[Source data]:
* * *

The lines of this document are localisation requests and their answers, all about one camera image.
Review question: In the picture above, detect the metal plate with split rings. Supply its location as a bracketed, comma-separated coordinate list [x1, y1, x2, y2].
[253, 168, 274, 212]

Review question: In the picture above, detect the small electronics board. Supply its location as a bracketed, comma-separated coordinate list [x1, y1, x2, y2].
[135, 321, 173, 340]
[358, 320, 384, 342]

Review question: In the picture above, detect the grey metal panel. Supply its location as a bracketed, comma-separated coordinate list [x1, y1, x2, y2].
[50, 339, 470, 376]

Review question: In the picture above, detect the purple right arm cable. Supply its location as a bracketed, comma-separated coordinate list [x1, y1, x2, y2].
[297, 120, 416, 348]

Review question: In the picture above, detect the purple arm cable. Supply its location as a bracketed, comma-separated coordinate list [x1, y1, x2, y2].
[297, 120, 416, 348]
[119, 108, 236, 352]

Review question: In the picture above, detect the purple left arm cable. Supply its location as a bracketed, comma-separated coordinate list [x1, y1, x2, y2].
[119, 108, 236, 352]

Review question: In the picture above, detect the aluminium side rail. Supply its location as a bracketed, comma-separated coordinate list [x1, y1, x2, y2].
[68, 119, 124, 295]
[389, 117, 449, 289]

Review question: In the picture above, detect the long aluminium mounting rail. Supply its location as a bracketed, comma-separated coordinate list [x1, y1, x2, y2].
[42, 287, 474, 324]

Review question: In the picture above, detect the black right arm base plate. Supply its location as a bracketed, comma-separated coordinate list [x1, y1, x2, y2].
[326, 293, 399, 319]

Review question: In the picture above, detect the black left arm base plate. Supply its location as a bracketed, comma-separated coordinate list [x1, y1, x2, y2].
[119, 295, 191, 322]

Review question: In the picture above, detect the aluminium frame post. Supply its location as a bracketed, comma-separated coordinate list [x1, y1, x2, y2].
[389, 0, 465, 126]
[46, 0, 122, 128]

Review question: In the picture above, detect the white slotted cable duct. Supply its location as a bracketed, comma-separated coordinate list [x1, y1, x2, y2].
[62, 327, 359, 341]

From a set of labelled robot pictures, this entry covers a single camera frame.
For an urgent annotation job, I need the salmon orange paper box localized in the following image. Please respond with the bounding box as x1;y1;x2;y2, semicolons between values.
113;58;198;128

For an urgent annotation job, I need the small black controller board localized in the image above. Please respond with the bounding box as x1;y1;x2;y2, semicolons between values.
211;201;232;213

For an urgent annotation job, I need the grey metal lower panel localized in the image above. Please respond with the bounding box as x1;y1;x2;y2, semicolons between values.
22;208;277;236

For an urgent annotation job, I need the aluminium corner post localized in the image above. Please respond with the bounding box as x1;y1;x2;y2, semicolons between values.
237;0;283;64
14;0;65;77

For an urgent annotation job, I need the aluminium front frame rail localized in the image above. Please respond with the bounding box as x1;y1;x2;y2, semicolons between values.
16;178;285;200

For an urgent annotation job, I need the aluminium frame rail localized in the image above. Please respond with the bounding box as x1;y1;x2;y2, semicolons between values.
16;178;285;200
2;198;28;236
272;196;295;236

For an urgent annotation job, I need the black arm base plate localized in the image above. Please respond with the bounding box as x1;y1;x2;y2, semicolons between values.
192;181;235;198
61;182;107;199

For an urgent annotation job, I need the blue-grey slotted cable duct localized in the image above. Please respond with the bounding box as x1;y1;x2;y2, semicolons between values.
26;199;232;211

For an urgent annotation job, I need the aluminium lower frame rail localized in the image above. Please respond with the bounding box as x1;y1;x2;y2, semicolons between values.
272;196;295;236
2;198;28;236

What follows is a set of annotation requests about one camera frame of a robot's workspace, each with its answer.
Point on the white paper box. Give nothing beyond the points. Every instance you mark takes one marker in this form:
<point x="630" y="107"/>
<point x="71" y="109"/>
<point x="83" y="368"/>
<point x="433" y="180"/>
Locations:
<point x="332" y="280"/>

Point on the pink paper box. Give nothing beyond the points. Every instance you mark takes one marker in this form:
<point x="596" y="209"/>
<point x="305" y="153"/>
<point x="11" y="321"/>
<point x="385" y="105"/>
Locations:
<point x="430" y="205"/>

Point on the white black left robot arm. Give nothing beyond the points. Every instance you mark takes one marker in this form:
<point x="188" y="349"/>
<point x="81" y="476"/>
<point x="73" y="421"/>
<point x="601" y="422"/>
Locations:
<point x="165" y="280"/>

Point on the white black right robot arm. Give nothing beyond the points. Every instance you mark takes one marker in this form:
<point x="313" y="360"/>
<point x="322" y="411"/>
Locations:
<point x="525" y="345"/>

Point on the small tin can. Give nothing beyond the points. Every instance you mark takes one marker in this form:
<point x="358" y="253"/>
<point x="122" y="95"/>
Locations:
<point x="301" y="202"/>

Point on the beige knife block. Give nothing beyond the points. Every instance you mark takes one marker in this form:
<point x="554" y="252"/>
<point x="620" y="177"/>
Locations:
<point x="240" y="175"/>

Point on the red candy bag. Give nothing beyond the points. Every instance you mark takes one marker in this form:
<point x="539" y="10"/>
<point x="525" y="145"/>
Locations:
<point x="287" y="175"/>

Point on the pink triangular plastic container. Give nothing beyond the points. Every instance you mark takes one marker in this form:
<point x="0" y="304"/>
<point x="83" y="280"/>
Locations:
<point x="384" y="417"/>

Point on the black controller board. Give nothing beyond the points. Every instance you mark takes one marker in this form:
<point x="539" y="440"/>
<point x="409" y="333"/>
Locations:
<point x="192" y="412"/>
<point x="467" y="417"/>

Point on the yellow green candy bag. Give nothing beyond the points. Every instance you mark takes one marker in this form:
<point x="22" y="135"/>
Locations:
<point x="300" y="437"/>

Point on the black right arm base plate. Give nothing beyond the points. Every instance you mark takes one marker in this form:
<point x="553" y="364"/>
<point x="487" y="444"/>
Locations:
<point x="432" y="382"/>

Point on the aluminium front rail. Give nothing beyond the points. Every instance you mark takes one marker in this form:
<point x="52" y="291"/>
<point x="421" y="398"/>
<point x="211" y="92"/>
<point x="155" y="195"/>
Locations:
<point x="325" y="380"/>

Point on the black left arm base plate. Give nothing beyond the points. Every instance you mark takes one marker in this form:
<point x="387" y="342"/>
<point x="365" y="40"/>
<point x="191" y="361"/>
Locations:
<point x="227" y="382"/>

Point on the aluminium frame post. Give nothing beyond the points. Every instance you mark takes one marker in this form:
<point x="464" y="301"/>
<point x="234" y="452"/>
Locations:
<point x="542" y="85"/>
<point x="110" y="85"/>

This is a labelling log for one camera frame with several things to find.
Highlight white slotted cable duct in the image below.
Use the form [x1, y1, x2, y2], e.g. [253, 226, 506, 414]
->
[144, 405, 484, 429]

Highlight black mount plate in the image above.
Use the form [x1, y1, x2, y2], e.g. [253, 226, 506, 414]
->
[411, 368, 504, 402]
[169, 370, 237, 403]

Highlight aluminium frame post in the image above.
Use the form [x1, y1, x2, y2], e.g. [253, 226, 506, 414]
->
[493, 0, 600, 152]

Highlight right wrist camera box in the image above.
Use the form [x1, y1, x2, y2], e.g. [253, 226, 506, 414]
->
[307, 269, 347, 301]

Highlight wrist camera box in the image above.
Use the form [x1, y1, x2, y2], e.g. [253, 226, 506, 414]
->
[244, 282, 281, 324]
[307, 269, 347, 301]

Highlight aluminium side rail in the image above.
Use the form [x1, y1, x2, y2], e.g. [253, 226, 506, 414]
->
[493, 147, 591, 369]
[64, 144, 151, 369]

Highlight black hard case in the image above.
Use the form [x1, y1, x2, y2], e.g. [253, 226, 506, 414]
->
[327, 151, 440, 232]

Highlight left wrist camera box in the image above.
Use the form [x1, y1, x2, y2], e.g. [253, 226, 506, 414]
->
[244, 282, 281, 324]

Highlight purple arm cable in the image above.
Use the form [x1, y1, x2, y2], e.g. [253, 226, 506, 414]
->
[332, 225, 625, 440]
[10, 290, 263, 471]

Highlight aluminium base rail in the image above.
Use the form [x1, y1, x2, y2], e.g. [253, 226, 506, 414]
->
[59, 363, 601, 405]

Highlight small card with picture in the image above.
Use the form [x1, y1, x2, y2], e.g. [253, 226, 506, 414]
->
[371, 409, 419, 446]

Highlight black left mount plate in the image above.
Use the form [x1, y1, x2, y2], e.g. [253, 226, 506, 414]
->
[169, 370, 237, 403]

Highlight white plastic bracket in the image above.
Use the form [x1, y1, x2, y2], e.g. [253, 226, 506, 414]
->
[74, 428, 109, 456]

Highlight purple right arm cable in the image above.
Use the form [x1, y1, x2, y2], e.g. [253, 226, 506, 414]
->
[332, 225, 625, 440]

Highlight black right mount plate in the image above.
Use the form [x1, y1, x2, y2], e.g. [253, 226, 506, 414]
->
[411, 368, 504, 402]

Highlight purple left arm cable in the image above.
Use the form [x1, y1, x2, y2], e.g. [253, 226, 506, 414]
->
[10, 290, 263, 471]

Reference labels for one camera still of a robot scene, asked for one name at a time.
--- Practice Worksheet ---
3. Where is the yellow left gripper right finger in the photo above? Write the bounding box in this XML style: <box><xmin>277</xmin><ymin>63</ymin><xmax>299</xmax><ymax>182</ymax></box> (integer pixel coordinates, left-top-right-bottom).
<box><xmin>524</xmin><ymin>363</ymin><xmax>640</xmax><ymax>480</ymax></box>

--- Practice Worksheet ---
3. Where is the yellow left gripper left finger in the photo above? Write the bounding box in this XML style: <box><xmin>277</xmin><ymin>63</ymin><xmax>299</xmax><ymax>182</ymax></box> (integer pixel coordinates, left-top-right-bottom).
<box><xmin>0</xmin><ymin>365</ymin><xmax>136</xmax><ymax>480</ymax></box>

* * *

[What needs to be done]:
Using the data above, show each line where "style" occurs.

[Your solution]:
3. Where is the yellow left gripper right finger in the photo above? Write the bounding box in this XML style: <box><xmin>277</xmin><ymin>63</ymin><xmax>299</xmax><ymax>182</ymax></box> (integer pixel coordinates, left-top-right-bottom).
3. Where is the yellow left gripper left finger in the photo above? Write the bounding box in this XML style: <box><xmin>277</xmin><ymin>63</ymin><xmax>299</xmax><ymax>182</ymax></box> (integer pixel coordinates, left-top-right-bottom).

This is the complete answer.